Benchmark Apple's fm command on macOS 27+.
Measure latency, throughput, streaming smoothness, stability, and goodput across Apple Foundation Models — with repeatable prompt suites and JSON/CSV reports for automation.
Apple's Foundation Models can run on-device, through Private Cloud Compute, and through model adapters. That makes raw model quality only half the story.
For real apps, the important questions are:
- How fast does the first token arrive?
- Does streaming stay smooth?
- How stable is latency over repeated runs?
- What happens under concurrency?
- Which model/hardware pair meets an interactive SLO?
fm-bench answers those questions with repeatable local benchmarks.
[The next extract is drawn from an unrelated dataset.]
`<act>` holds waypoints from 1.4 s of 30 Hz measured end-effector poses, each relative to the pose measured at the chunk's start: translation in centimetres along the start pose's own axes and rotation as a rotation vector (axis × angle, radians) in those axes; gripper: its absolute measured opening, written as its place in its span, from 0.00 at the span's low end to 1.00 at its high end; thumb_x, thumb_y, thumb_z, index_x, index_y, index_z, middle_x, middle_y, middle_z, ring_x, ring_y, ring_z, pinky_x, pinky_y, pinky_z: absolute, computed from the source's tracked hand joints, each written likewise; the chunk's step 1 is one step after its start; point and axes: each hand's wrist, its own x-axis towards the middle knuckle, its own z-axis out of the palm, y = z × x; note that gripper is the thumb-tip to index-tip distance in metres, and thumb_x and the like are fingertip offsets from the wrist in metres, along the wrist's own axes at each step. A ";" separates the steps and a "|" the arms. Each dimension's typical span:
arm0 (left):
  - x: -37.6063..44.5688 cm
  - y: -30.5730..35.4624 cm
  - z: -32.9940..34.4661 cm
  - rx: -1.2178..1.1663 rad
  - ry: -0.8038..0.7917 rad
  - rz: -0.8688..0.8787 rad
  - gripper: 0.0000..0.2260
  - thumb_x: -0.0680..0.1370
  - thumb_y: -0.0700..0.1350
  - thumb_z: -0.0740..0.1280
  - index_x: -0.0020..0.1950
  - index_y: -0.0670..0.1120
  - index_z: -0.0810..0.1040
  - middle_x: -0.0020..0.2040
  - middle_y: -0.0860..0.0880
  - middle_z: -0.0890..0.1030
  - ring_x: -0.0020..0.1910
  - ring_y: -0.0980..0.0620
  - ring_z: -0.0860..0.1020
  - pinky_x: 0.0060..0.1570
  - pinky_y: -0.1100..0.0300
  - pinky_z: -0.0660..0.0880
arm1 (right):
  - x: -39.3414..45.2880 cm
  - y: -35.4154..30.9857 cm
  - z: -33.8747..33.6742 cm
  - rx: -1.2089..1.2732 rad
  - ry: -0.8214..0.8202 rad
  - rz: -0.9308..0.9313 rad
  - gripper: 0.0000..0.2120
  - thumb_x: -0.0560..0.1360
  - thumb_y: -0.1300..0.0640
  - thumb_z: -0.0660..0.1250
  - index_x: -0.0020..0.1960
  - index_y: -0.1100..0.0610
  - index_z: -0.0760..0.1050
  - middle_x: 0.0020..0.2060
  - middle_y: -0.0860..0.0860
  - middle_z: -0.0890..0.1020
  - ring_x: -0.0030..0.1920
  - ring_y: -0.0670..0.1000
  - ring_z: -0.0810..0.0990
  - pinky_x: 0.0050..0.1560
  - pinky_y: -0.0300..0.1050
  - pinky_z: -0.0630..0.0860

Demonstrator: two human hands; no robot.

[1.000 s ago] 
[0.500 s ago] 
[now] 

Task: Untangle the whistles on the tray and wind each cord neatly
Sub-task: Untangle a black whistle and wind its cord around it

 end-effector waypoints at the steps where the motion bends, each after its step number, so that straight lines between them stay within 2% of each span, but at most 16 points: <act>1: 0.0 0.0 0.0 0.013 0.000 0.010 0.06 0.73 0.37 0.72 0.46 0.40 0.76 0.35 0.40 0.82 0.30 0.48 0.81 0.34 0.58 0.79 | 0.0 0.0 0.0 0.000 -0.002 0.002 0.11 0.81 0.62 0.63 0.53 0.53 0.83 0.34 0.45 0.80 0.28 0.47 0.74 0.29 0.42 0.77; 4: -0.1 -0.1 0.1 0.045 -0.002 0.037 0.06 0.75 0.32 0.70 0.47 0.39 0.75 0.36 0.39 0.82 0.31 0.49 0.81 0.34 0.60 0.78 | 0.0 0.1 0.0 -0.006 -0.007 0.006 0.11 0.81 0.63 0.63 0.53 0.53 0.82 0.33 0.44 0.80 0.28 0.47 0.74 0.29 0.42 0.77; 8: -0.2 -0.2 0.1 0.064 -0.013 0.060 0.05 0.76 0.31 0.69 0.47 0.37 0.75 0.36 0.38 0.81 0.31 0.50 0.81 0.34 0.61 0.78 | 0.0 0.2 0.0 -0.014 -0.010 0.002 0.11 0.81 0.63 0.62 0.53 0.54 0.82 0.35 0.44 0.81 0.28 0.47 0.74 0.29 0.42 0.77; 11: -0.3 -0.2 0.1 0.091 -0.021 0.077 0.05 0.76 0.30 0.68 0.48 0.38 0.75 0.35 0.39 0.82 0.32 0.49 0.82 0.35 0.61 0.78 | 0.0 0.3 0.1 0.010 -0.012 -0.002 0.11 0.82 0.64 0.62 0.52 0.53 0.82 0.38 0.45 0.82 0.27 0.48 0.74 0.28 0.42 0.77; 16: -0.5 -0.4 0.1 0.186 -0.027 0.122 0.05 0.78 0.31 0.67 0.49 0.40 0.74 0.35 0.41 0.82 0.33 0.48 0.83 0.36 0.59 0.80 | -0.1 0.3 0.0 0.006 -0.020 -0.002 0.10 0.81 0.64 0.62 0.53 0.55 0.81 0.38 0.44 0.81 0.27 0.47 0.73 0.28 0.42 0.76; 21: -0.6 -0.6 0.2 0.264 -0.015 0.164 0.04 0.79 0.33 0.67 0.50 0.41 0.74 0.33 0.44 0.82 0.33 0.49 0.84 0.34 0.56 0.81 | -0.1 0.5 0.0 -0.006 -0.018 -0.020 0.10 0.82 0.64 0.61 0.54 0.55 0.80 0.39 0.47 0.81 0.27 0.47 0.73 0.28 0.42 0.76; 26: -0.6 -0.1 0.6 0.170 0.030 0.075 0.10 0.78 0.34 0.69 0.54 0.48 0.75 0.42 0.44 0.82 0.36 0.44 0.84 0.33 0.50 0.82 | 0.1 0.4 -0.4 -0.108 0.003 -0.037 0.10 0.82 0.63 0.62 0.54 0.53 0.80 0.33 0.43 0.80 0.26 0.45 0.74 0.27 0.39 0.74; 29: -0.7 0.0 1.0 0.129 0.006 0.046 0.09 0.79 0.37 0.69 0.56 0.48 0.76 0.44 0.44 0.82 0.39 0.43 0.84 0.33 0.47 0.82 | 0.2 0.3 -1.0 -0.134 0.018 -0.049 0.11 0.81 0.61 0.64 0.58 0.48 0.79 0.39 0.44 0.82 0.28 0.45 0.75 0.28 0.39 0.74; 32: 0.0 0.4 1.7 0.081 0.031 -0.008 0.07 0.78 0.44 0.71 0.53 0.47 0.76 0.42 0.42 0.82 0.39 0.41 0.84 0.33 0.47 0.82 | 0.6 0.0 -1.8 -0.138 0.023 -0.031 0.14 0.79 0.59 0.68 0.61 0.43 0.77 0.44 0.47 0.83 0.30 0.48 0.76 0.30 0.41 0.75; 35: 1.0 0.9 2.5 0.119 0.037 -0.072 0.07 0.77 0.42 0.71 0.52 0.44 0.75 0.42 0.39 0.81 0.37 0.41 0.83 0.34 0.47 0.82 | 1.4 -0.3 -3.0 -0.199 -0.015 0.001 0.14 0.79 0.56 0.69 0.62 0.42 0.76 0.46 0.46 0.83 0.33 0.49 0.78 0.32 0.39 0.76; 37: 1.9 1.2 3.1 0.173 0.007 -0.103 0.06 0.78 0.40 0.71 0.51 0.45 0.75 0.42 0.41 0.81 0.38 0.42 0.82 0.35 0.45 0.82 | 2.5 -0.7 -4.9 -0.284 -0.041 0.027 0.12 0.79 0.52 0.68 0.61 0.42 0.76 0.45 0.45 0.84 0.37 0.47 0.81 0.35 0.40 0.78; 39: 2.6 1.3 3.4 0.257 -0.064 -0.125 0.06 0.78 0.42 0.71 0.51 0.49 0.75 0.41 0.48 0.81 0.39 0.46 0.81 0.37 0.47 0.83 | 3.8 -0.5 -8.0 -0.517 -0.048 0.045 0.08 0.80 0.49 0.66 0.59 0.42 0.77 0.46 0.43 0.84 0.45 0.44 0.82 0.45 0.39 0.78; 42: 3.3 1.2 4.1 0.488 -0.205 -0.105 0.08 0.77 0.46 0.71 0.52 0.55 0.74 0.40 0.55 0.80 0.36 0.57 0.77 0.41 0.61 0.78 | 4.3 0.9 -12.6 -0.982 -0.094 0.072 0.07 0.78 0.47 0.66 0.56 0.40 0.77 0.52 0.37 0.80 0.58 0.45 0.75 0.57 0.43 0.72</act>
Think of it as GeekBench for Apple Foundation Models — run it, get numbers, compare across hardware, models, and macOS updates.
npm install -g fm-bench
fm-benchOne command discovers your models, runs the standard prompt suite, and prints a full benchmark report:
fm-bench 0.5.0 | darwin/arm64 | fm
prompts 5 | runs 3 | concurrency 1,2 | stream on | measured 30 | failed 0 | skipped 0 | elapsed 42.10s | SLO TTFT<=750ms,E2E<=4.00s
┌───┬────────┬────────┬─────────┬──────┬──────┬──────────┬──────┬──────────┬─────┬─────┐
│ C │ MODEL │ STATUS │ OK/RUNS │ SUCC │ GOOD │ GOOD RPS │ TTFT │ E2E P95 │ SYS │ CV │
├───┼────────┼────────┼─────────┼──────┼──────┼──────────┼──────┼──────────┼─────┼─────┤
│ 1 │ system │ ok │ 15/15 │ 100% │ 93% │ 0.4 │ 318ms│ 3.20s │ 42 │ 12% │
│ 2 │ system │ ok │ 15/15 │ 100% │ 80% │ 0.7 │ 501ms│ 4.40s │ 68 │ 21% │
└───┴────────┴────────┴─────────┴──────┴──────┴──────────┴──────┴──────────┴─────┴─────┘
Wide terminals add TTFT P95, TPOT, decode/prefill throughput, chunk-gap smoothness, and 95% CI columns. Narrow terminals switch to compact model cards automatically.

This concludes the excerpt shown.